Now the legacy lay vested in his uncle, the Kentish miller; and as a few months before, in a letter which came hoping that John was in good health, as it left him (the miller) at present, he had received much earnest advice against early marriage, John wished to postpone the demand as late as possible. But the darkening horizon, and a few comfortless hints thrown out by the partner of his cares, precipitated intentions; and so he started one bright morning to receive his little fortune, planning its expenditure very solemnly by the way.

Drearily, Sybilla threw herself open a sofa as her husband passed out at the door, and, half extended, employed an hour in usefully painting a piece of velvet, and uselessly pondering past, present and future.
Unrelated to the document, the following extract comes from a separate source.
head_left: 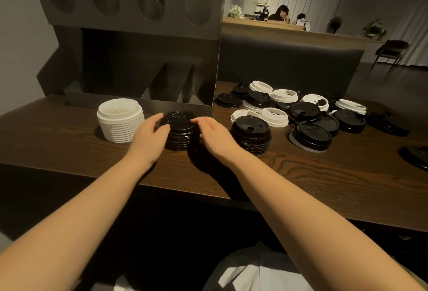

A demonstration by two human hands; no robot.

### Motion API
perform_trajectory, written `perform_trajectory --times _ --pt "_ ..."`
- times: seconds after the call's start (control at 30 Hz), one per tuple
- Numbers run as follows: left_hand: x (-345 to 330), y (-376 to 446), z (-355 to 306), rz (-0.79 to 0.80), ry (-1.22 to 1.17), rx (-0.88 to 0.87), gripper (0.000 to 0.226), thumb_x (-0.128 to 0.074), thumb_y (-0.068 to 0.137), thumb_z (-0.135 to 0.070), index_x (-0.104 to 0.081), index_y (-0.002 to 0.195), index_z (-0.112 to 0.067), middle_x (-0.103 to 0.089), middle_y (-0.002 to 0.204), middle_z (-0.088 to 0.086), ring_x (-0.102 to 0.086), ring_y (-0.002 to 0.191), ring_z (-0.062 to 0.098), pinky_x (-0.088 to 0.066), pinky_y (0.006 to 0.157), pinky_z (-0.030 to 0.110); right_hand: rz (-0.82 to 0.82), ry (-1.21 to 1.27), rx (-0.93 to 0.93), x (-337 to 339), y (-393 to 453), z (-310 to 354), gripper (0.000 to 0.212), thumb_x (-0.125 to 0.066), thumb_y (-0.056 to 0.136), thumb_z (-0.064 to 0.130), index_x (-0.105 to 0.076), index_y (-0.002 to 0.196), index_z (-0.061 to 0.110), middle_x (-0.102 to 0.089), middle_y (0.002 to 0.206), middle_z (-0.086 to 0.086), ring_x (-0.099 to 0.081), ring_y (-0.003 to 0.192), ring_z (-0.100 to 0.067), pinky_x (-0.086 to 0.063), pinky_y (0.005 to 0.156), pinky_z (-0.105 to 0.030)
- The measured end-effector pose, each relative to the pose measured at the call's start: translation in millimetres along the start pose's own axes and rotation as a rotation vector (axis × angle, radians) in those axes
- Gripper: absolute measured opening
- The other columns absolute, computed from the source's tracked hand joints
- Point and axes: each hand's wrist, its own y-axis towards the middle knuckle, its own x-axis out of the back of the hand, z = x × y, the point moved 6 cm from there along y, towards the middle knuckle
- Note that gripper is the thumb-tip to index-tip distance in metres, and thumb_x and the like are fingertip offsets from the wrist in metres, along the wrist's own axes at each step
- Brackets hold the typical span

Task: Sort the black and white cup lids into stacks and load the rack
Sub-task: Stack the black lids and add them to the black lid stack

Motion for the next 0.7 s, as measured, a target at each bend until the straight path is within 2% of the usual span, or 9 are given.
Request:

Drearily, she put aside the daubed stuff, and taking up a newspaper some weeks old, concluded each listlessly-perused paragraph with a yawn, till she came to “Important from India,” and read of a bloody engagement there. How in the cold gray dawn a company of the gallant 292d, and a strong detachment of the gallant 293d, marched to reduce the contumacious Bungumshah. How, when the cold dawn kindled into blazing, blasting noon, and long-enduring men fell here and there, suddenly shot dead from the sun, it was deemed expedient to march over them against the contumacious Bungumshah. How, having mistaken the position of that Indian, they came not up with him by nightfall, for all their marching, and very gladly encamped—the greater portion on the plain, but a small detachment of some hundred men or so in a hollow at a little distance, under Ensign Hope. How, in the night sentinels were struck secretly, the camp penetrated by Indian shadows rather than Indian men, the commander killed in sleep—encampment torn from end to end, encampment channeled from end to end with tumult and blood. Ensign Hope listens in the distant hollow, rises up with his hundred men or so, bears down to the verge of the scene swift and silent, goes blazing into it like an Indian storm, and settles the matter. To the right is a ravine; and as the enemy fly, panic-struck, Ensign Hope, with consummate skill, (so the newspaper calls it,) contrives to push the main body to the edge of it—pushes a few over into it, in order to furnish argument of prompt surrender to the rest. Which is profited by; and by the time the camp is thoroughly roused from its hideous nightmare, every soldier with his head still on may place two or three prisoners at the end of his bayonet. As for the Bungumshah, he is disarmed by Ensign Hope himself, with as much grace of manner as a conqueror with one boot on (had no time to advantage by both) might be supposed capable of. Official thanks, loud newspaper laudations, honors present and prospective to Ensign Hope.